**Assigned task**.
Pictures are to be left out; every line from the one that holds "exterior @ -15" to the end of the data is to be retyped exactly.
== Data provided ==
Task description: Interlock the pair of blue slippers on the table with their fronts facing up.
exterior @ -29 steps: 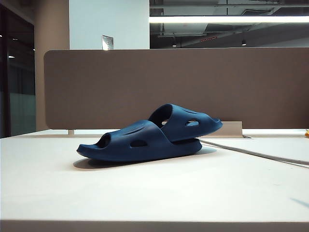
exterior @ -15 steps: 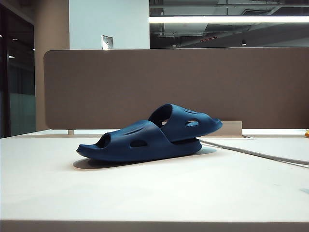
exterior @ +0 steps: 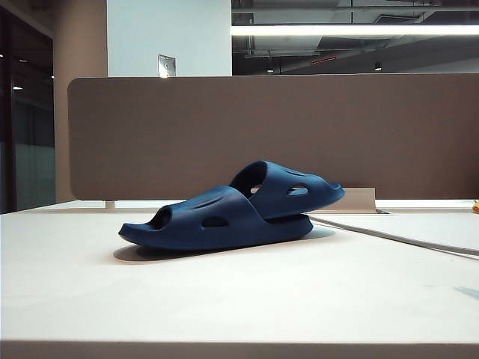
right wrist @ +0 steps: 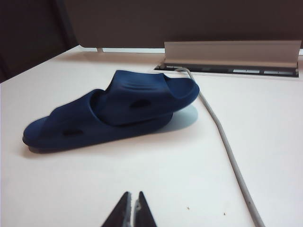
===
**Your response**.
exterior @ -15 steps: 
exterior @ +0 steps: 
right wrist @ +0 steps: 

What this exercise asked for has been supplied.